![DLI Header](../images/DLI_Header.png)

# Exercise: End to End Pipeline

Your task in this final exercise is to create pipelines to perform digital fingerprinting and time series analysis, and to eventually identify a user exhibiting anomalous behavior compared to their typical patterns of behavior.

## Guidelines

Using all data provided in the data/training-data directory, which provides data for periods of time where the behaviors for 20 different users were typical, your pipeline should train an autoencoder for each unique user found there.

Inference should be performed on all data within the data/input-data directory, which contains input data for the same 20 users represented in the data/training-data directory.

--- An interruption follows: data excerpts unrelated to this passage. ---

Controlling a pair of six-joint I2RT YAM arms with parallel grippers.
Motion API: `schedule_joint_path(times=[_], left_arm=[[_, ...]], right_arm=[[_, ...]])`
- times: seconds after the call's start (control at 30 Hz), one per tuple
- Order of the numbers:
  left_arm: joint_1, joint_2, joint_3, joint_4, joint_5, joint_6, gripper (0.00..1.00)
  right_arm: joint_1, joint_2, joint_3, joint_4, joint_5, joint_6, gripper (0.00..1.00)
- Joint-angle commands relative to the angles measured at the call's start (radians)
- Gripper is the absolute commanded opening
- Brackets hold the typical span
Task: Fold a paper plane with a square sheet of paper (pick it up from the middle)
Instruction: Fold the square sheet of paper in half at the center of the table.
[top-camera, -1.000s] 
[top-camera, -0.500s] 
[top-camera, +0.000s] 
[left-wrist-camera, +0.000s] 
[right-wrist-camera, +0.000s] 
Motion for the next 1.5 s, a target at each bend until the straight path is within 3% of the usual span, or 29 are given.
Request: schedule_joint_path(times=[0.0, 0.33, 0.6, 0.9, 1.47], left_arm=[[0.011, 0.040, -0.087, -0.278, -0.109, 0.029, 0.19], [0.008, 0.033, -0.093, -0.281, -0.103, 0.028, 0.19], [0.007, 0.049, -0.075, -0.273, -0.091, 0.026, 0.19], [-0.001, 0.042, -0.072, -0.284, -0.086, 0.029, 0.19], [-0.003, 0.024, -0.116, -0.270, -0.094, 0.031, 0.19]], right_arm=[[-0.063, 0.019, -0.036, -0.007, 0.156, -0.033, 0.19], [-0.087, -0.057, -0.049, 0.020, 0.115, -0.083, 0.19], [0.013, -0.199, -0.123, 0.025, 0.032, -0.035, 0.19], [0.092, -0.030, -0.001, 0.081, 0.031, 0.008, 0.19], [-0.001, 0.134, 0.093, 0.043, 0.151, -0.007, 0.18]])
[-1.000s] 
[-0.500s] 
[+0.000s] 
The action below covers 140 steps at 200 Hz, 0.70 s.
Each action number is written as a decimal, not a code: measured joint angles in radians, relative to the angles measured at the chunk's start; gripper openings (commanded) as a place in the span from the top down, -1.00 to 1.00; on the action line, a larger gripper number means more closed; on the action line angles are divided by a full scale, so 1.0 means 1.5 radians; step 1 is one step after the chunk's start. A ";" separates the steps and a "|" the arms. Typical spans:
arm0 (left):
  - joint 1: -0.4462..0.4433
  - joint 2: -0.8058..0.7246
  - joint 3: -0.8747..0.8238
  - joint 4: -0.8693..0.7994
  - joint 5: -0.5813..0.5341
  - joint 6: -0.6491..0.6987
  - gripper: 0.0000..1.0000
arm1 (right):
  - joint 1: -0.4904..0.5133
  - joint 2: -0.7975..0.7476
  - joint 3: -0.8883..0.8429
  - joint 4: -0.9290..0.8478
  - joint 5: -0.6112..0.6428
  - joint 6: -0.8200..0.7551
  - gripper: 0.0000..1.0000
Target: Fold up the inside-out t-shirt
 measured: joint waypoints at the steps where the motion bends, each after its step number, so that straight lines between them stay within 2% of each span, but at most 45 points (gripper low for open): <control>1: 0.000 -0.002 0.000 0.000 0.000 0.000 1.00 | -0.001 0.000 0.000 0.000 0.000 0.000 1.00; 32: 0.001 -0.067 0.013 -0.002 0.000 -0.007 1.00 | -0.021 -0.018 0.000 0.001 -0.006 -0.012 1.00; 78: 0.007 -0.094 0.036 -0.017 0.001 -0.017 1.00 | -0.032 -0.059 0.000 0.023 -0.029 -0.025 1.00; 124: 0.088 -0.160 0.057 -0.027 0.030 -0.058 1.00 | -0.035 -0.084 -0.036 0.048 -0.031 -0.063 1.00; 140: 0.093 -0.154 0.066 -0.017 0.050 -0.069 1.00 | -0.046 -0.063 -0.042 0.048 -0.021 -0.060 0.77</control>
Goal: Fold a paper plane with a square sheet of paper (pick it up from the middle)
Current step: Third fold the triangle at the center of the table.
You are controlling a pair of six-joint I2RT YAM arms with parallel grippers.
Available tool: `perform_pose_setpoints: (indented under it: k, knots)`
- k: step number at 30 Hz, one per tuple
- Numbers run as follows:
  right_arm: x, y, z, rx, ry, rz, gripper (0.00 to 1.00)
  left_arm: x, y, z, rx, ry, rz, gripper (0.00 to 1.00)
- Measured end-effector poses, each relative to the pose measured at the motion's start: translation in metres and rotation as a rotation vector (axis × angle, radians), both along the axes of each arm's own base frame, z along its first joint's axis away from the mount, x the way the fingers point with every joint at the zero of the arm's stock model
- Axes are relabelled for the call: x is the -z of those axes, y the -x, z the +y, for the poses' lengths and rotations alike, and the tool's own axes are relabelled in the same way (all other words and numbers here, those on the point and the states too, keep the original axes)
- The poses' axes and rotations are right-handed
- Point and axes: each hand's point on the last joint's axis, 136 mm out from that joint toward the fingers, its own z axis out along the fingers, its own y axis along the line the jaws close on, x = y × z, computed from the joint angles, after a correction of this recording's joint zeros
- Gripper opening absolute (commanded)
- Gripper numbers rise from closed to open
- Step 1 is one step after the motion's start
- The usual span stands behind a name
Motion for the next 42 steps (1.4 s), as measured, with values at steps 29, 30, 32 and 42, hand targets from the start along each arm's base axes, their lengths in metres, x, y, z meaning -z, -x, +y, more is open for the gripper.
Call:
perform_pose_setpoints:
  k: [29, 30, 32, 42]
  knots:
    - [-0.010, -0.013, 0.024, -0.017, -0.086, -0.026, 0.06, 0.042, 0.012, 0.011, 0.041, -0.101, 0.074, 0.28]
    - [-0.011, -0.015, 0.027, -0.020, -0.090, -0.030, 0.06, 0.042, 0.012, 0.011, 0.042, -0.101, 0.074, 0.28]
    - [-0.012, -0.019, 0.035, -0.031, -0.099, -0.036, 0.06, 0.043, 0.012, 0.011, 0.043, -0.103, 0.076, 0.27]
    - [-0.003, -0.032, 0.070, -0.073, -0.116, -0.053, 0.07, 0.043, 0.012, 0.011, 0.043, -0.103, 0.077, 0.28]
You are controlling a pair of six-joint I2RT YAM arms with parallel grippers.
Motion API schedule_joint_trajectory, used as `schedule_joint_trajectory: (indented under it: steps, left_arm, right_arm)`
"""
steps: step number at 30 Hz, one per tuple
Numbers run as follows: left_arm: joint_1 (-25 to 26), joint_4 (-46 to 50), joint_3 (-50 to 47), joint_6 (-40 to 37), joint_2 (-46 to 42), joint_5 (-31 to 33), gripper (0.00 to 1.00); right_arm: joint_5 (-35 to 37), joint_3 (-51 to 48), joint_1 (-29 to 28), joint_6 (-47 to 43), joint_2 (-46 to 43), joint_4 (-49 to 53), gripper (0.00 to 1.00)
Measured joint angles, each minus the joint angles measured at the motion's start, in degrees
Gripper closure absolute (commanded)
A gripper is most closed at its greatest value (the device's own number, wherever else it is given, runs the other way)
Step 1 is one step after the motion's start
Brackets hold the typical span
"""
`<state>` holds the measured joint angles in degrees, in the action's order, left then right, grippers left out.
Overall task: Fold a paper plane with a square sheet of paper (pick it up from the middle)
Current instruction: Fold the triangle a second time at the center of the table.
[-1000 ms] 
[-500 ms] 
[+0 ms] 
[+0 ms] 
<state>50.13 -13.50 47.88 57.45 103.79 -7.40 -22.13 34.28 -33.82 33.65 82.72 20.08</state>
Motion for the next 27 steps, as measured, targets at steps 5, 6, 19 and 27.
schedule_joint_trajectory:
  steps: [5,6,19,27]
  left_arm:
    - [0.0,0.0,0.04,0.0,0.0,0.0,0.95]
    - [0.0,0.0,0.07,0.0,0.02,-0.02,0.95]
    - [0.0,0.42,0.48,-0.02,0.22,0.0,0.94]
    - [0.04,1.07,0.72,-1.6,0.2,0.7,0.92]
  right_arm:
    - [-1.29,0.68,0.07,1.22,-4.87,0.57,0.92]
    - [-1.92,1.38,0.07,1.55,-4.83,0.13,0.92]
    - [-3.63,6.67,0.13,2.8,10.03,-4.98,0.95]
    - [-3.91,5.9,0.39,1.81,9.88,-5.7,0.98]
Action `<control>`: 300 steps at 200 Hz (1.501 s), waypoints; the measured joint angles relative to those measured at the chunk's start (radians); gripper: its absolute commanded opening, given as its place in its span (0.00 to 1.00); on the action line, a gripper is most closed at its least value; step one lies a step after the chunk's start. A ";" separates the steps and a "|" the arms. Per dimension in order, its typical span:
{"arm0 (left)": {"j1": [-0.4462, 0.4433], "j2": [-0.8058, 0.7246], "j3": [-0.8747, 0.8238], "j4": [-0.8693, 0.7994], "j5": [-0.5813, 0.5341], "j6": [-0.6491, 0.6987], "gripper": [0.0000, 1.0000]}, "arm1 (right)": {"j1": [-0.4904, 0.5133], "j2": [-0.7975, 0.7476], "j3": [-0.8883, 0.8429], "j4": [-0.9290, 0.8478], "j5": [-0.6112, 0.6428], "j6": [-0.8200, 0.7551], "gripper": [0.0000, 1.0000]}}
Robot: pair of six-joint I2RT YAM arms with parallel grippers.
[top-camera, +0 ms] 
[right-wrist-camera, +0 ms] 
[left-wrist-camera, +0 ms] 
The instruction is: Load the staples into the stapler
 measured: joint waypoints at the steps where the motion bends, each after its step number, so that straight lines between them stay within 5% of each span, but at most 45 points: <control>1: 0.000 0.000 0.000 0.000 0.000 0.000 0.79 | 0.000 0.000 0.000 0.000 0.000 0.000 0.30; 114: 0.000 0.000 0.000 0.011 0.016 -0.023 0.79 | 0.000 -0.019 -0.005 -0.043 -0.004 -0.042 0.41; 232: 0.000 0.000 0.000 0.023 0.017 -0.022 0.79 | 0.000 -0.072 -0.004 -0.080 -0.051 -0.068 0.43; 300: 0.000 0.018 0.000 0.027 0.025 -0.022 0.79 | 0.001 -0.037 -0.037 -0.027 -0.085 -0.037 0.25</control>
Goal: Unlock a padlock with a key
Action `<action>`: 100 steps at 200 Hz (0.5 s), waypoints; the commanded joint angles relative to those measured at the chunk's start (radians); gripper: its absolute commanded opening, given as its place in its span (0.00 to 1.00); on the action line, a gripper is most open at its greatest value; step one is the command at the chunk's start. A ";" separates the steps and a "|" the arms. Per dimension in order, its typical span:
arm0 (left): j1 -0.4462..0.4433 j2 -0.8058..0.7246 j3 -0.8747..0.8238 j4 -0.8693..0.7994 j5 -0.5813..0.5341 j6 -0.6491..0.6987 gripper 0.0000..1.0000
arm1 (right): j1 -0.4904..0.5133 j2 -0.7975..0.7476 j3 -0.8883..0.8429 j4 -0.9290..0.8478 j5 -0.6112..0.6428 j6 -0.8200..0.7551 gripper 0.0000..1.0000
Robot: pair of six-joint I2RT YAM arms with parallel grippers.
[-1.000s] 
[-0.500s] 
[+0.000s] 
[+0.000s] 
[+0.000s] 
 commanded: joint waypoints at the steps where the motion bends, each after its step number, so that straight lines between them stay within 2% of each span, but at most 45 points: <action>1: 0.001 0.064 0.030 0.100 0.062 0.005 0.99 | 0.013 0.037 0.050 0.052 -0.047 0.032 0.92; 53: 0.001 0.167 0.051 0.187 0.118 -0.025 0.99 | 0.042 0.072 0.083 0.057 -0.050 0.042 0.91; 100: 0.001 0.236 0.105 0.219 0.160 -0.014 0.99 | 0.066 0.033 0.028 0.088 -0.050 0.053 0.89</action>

In addition to autoencoder-based digital fingerprinting, your pipeline should also perform time series analysis on all incoming data, looking for time series anomalies over each 10 minute period of time.

## Completing the Course Assessment

Before you begin your work, please open and read [the course assessment questions](https://courses.nvidia.com/courses/course-v1:DLI+C-DS-03+V1/courseware/85f2a3ac16a0476685257996b84001ad/9ef2f68fb10d40c5b54b783392938d04/2?activate_block_id=block-v1%3ADLI%2BC-DS-03%2BV1%2Btype%40vertical%2Bblock%40674c42f0c40a4956971946f596a0ff78), which should guide your work.

After you have successfully answered each of the assessment questions, you will be qualified to [generate a certificate of competency](https://courses.nvidia.com/courses/course-v1:DLI+C-DS-03+V1/progress) for the workshop.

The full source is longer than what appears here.